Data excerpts
Content starts
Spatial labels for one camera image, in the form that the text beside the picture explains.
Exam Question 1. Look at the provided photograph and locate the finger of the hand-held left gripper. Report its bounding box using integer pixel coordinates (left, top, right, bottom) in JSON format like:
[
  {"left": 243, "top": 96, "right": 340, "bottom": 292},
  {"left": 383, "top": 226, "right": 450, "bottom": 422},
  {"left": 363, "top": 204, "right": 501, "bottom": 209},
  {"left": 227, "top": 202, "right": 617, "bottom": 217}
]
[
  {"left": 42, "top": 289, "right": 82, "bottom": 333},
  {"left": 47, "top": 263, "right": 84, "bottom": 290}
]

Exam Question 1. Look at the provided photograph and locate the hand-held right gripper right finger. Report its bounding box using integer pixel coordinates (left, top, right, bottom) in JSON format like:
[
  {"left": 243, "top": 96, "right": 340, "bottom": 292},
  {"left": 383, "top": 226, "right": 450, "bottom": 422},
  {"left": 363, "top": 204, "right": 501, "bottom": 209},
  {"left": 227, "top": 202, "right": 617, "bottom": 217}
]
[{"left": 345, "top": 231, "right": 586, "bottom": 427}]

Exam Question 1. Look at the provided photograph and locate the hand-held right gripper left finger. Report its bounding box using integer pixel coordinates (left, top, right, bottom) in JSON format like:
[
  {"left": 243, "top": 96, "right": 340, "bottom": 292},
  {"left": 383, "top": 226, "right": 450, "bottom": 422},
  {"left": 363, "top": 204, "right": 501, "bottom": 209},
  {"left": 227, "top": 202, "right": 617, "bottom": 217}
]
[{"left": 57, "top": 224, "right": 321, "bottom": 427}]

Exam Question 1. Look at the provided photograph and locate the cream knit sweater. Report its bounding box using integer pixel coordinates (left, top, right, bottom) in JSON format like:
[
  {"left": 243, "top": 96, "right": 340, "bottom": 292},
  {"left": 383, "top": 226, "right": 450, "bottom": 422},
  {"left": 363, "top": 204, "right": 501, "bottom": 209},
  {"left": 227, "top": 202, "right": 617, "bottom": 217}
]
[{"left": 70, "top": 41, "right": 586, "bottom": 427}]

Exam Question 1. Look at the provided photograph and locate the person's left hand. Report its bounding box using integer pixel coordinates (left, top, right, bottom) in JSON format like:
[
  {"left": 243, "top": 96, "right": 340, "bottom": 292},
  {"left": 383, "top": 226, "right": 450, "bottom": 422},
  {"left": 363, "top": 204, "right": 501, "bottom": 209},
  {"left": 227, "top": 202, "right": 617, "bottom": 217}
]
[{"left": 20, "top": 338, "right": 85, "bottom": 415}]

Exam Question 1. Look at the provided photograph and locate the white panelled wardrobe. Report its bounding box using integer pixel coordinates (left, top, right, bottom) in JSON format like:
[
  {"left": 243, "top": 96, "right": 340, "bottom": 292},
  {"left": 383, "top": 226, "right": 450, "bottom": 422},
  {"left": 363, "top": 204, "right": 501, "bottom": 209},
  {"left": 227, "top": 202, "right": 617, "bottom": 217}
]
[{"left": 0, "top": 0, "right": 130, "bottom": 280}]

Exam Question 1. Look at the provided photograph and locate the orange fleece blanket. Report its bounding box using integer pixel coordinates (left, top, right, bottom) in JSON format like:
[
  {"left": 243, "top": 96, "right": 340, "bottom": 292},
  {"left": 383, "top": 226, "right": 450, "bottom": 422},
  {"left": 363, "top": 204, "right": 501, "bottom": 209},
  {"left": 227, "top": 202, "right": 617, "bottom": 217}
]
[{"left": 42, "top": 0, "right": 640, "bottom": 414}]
Content ends
▸ The task: Repeat the data exactly as it was given above.

▸ Output for this task:
Spatial labels for one camera image, in the form that the text beside the picture explains.
Exam Question 1. Look at the provided photograph and locate the finger of the hand-held left gripper. Report its bounding box using integer pixel coordinates (left, top, right, bottom) in JSON format like:
[
  {"left": 243, "top": 96, "right": 340, "bottom": 292},
  {"left": 383, "top": 226, "right": 450, "bottom": 422},
  {"left": 363, "top": 204, "right": 501, "bottom": 209},
  {"left": 227, "top": 202, "right": 617, "bottom": 217}
]
[
  {"left": 42, "top": 289, "right": 82, "bottom": 333},
  {"left": 47, "top": 263, "right": 84, "bottom": 290}
]

Exam Question 1. Look at the provided photograph and locate the hand-held right gripper right finger. Report its bounding box using integer pixel coordinates (left, top, right, bottom) in JSON format like:
[
  {"left": 243, "top": 96, "right": 340, "bottom": 292},
  {"left": 383, "top": 226, "right": 450, "bottom": 422},
  {"left": 363, "top": 204, "right": 501, "bottom": 209},
  {"left": 227, "top": 202, "right": 617, "bottom": 217}
]
[{"left": 345, "top": 231, "right": 586, "bottom": 427}]

Exam Question 1. Look at the provided photograph and locate the hand-held right gripper left finger. Report its bounding box using integer pixel coordinates (left, top, right, bottom) in JSON format like:
[
  {"left": 243, "top": 96, "right": 340, "bottom": 292},
  {"left": 383, "top": 226, "right": 450, "bottom": 422},
  {"left": 363, "top": 204, "right": 501, "bottom": 209},
  {"left": 227, "top": 202, "right": 617, "bottom": 217}
]
[{"left": 57, "top": 224, "right": 321, "bottom": 427}]

Exam Question 1. Look at the provided photograph and locate the cream knit sweater. Report its bounding box using integer pixel coordinates (left, top, right, bottom) in JSON format like:
[
  {"left": 243, "top": 96, "right": 340, "bottom": 292},
  {"left": 383, "top": 226, "right": 450, "bottom": 422},
  {"left": 363, "top": 204, "right": 501, "bottom": 209},
  {"left": 227, "top": 202, "right": 617, "bottom": 217}
]
[{"left": 70, "top": 41, "right": 586, "bottom": 427}]

Exam Question 1. Look at the provided photograph and locate the person's left hand. Report its bounding box using integer pixel coordinates (left, top, right, bottom) in JSON format like:
[
  {"left": 243, "top": 96, "right": 340, "bottom": 292},
  {"left": 383, "top": 226, "right": 450, "bottom": 422},
  {"left": 363, "top": 204, "right": 501, "bottom": 209},
  {"left": 227, "top": 202, "right": 617, "bottom": 217}
]
[{"left": 20, "top": 338, "right": 85, "bottom": 415}]

Exam Question 1. Look at the provided photograph and locate the white panelled wardrobe. Report its bounding box using integer pixel coordinates (left, top, right, bottom) in JSON format like:
[
  {"left": 243, "top": 96, "right": 340, "bottom": 292},
  {"left": 383, "top": 226, "right": 450, "bottom": 422},
  {"left": 363, "top": 204, "right": 501, "bottom": 209},
  {"left": 227, "top": 202, "right": 617, "bottom": 217}
]
[{"left": 0, "top": 0, "right": 130, "bottom": 280}]

Exam Question 1. Look at the provided photograph and locate the orange fleece blanket. Report its bounding box using integer pixel coordinates (left, top, right, bottom) in JSON format like:
[
  {"left": 243, "top": 96, "right": 340, "bottom": 292},
  {"left": 383, "top": 226, "right": 450, "bottom": 422},
  {"left": 363, "top": 204, "right": 501, "bottom": 209},
  {"left": 227, "top": 202, "right": 617, "bottom": 217}
]
[{"left": 42, "top": 0, "right": 640, "bottom": 414}]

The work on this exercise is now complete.